For this task, output exactly the lines of the material below starting at the line with "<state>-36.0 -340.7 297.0" and ending at the line with "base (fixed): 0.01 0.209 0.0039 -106"; pictures are to be excluded.

━━━

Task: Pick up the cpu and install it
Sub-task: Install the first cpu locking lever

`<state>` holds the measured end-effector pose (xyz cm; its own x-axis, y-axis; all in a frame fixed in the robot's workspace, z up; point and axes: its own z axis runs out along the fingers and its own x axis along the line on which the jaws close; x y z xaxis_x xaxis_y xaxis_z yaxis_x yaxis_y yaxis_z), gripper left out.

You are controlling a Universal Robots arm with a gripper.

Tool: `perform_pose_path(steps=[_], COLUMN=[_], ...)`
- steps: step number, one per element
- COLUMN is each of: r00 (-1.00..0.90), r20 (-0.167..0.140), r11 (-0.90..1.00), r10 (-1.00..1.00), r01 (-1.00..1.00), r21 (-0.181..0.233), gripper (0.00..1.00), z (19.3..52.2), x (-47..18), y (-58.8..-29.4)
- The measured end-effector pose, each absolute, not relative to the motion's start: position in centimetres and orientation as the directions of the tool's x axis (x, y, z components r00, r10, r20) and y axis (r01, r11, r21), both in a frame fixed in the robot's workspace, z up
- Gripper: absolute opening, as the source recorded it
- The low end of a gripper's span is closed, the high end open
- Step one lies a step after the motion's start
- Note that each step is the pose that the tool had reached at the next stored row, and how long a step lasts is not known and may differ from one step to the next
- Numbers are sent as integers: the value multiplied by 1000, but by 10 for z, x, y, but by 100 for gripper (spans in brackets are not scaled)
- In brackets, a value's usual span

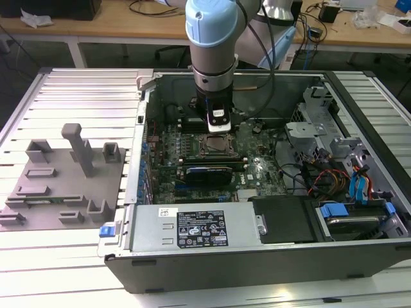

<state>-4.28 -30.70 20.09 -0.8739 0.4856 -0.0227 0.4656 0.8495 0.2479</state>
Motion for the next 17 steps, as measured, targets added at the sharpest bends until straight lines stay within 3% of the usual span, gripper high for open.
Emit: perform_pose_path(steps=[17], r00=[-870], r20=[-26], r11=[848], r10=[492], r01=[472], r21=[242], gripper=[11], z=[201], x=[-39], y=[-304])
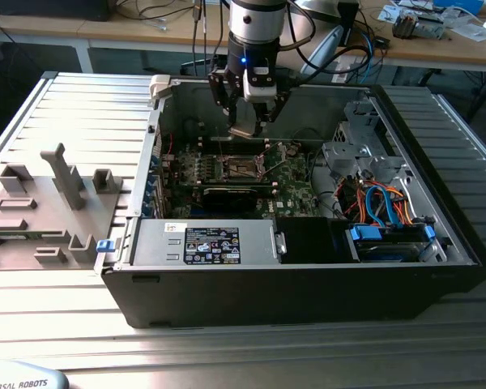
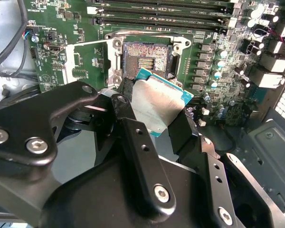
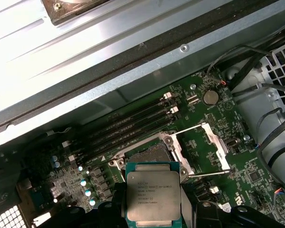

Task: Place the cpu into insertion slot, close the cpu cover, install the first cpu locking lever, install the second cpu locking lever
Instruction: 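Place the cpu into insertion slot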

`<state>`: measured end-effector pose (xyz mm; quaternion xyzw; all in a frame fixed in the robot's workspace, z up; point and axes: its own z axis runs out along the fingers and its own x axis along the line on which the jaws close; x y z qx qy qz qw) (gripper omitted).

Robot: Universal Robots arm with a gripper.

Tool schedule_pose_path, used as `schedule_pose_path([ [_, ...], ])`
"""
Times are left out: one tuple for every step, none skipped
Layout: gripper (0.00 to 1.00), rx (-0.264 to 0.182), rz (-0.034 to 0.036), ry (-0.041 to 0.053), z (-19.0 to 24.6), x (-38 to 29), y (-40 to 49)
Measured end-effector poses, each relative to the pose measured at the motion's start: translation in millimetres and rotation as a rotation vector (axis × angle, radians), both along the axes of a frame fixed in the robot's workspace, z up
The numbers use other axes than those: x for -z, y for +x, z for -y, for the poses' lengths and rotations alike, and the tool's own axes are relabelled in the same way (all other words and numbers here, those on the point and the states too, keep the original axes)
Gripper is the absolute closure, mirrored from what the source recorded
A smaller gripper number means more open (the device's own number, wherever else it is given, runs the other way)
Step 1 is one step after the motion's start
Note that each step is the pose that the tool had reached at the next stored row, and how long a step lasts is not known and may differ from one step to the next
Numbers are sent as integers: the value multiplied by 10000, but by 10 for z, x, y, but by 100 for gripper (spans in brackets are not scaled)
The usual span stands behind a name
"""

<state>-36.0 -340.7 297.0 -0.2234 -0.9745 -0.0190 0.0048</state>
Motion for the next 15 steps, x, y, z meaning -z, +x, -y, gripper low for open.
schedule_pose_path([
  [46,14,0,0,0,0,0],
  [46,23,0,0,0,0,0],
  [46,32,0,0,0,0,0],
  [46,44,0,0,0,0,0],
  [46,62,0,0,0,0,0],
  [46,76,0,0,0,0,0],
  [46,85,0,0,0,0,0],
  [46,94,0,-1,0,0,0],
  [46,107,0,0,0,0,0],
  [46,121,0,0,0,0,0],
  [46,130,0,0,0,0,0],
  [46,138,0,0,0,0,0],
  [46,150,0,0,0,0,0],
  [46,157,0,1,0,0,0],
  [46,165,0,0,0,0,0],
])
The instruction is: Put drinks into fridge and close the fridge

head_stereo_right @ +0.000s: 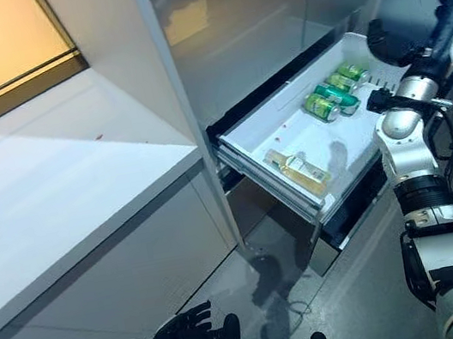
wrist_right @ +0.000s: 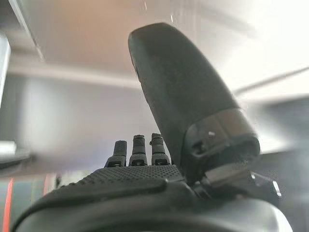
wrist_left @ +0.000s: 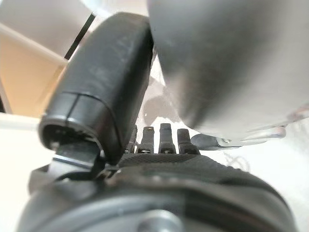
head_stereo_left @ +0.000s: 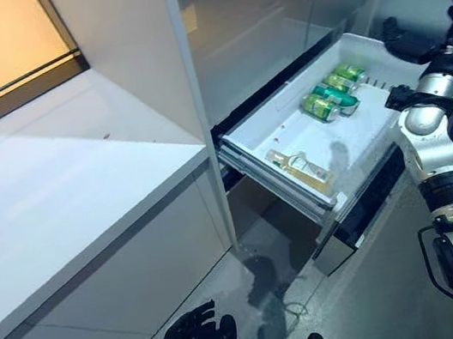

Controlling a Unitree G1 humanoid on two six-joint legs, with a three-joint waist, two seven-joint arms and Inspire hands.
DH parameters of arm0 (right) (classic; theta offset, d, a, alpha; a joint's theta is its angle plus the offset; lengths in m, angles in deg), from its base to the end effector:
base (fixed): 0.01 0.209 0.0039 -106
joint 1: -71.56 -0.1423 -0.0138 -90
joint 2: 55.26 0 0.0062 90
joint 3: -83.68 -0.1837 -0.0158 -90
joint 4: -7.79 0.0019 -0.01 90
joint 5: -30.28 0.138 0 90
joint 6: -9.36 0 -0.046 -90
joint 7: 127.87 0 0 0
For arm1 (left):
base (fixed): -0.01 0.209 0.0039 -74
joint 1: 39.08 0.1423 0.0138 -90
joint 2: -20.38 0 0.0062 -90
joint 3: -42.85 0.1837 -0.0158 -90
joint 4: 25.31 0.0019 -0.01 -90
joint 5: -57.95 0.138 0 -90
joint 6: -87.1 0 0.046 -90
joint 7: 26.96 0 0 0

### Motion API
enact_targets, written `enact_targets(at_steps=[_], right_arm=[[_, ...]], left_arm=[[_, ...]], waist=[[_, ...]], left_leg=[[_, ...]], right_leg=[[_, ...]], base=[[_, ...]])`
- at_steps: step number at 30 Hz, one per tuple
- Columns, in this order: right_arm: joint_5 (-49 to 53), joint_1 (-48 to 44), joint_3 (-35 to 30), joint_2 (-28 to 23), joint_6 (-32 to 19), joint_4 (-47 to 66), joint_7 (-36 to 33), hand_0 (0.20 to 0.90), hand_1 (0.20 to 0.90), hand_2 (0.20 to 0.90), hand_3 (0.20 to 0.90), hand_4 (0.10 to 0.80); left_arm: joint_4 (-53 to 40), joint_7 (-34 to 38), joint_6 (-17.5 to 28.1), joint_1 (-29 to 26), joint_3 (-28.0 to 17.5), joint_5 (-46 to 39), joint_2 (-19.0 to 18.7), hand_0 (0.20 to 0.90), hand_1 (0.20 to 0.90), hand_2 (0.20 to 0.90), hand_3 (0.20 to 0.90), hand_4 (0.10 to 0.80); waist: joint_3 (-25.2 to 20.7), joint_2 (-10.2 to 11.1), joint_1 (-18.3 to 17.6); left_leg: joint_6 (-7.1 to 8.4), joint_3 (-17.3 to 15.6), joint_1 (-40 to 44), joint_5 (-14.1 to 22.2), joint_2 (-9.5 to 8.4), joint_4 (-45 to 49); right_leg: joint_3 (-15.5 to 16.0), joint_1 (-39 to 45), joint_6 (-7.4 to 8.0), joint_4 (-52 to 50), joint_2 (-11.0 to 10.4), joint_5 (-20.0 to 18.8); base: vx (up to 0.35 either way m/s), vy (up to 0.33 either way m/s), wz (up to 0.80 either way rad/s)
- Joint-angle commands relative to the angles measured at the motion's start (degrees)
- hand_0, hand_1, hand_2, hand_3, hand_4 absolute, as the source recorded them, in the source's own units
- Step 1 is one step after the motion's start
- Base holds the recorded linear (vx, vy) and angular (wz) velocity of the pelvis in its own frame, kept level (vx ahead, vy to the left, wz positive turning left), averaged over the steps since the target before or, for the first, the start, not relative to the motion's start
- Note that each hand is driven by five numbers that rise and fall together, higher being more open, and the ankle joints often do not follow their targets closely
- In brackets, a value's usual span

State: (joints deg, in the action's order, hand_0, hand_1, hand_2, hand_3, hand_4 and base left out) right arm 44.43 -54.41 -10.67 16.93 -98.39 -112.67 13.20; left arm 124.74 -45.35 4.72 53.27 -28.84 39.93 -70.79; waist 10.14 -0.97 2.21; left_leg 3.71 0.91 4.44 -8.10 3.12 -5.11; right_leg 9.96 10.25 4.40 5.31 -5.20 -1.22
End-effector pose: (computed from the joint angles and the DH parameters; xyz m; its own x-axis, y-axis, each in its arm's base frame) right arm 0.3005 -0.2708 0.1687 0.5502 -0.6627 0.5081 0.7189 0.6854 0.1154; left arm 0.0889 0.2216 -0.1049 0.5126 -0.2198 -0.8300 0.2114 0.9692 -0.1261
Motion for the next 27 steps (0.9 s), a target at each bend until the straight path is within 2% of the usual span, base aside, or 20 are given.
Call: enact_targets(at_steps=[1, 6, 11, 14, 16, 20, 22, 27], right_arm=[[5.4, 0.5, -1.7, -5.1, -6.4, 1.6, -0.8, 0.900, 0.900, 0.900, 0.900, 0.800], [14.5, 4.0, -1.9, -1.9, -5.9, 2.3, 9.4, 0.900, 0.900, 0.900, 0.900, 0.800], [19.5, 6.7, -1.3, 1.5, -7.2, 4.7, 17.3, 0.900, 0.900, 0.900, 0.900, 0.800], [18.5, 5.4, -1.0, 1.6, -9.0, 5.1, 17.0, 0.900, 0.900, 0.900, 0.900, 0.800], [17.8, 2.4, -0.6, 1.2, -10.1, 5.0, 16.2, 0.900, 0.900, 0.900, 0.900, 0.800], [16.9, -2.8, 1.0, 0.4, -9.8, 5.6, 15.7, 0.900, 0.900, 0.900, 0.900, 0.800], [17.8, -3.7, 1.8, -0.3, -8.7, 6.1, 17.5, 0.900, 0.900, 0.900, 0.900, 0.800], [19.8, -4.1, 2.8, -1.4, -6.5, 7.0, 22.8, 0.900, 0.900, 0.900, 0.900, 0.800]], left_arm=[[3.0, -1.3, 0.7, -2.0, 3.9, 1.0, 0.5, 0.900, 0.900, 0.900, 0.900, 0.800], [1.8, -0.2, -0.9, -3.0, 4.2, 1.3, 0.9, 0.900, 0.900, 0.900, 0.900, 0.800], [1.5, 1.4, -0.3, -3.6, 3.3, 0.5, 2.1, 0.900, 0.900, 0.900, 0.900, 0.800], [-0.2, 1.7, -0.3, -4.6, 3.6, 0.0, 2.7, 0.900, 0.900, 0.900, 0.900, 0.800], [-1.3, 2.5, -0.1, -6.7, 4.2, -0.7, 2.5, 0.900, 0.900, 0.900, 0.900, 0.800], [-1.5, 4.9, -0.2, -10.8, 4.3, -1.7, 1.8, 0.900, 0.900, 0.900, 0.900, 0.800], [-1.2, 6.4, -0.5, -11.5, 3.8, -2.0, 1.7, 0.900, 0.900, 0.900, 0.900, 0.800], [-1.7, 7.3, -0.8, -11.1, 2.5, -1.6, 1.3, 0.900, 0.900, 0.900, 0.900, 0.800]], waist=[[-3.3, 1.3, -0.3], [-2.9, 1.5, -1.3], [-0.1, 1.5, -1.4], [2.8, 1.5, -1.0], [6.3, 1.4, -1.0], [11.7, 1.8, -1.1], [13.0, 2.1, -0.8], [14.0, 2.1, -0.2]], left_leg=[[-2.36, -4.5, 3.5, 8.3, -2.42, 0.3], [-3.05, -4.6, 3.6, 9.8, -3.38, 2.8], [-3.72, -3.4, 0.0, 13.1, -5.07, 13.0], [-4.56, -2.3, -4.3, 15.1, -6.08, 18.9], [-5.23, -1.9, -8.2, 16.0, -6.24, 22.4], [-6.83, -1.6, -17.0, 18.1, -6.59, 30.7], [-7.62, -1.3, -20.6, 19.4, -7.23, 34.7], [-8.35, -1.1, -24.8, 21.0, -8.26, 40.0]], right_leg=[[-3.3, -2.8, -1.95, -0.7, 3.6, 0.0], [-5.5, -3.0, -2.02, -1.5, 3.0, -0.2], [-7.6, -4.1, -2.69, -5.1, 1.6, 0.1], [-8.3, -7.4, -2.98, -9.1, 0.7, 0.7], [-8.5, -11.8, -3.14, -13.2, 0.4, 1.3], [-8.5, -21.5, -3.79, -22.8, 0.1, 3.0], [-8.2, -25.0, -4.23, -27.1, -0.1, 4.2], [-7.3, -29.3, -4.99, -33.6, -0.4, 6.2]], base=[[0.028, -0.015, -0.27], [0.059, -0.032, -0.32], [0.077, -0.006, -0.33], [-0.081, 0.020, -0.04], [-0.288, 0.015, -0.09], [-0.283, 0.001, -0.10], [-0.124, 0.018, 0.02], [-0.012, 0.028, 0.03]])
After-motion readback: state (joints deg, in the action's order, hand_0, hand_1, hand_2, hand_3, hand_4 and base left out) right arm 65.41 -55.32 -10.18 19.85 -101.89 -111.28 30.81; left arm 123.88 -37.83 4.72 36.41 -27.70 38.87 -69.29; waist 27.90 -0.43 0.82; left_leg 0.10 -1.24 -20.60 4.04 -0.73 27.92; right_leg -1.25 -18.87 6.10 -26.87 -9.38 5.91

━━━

Solved exercise:
<state>-36.0 -340.7 297.0 -0.2234 -0.9745 -0.0190 0.0048</state>
Motion for the next 15 steps, x, y, z meaning -z, +x, -y, gripper low for open.
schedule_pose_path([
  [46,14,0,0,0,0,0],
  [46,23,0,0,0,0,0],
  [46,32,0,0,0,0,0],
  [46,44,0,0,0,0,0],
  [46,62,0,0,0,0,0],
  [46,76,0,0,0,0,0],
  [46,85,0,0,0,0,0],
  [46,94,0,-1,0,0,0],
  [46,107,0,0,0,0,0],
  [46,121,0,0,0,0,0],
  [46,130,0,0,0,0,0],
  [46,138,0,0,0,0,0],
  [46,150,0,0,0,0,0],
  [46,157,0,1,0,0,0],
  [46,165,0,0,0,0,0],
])
The instruction is: Put drinks into fridge and close the fridge

head_stereo_right @ +0.000s: 
wrist_right @ +0.000s: 
wrist_left @ +0.000s: 
head_stereo_left @ +0.000s: 

Controlling a Unitree G1 humanoid on two six-joint legs, with a three-joint waist, two seven-joint arms and Inspire hands.
DH parameters of arm0 (right) (classic; theta offset, d, a, alpha; a joint's theta is its angle plus the offset; lengths in m, angles in deg), from its base to the end effector:
base (fixed): 0.01 0.209 0.0039 -106

Here is where the answer stops.